◆ Work instructions:
For the records below, reproduce exactly the line that contains "The spot (253, 106)" and all subsequent lines, with nothing left out and nothing added.

━━ Provided data

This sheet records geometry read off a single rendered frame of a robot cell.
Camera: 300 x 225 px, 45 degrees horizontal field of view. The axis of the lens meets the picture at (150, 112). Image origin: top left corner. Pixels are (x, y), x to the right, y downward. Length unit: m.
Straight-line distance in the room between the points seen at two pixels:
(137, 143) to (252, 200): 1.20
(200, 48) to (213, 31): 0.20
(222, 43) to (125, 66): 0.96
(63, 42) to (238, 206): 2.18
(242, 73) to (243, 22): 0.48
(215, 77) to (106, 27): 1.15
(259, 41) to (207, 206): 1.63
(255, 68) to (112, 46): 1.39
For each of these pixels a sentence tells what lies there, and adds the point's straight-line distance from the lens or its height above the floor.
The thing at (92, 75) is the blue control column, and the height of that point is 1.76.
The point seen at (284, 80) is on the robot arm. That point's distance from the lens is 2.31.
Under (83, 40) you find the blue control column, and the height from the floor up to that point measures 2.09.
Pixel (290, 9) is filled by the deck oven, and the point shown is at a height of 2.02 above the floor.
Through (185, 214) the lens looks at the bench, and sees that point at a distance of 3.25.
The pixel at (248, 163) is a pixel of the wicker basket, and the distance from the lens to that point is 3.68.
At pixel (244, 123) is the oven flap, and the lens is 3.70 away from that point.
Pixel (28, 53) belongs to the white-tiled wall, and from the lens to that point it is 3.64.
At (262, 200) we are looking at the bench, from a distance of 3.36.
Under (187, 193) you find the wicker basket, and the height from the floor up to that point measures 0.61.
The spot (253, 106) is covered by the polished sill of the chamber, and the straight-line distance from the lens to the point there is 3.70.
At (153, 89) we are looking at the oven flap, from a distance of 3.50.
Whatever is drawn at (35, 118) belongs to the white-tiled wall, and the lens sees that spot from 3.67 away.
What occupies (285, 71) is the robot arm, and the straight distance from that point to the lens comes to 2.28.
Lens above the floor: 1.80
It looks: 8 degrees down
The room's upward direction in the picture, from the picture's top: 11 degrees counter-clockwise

━━━━

◆ Output for this task:
The spot (253, 106) is covered by the polished sill of the chamber, and the straight-line distance from the lens to the point there is 3.70.
At (153, 89) we are looking at the oven flap, from a distance of 3.50.
Whatever is drawn at (35, 118) belongs to the white-tiled wall, and the lens sees that spot from 3.67 away.
What occupies (285, 71) is the robot arm, and the straight distance from that point to the lens comes to 2.28.
Lens above the floor: 1.80
It looks: 8 degrees down
The room's upward direction in the picture, from the picture's top: 11 degrees counter-clockwise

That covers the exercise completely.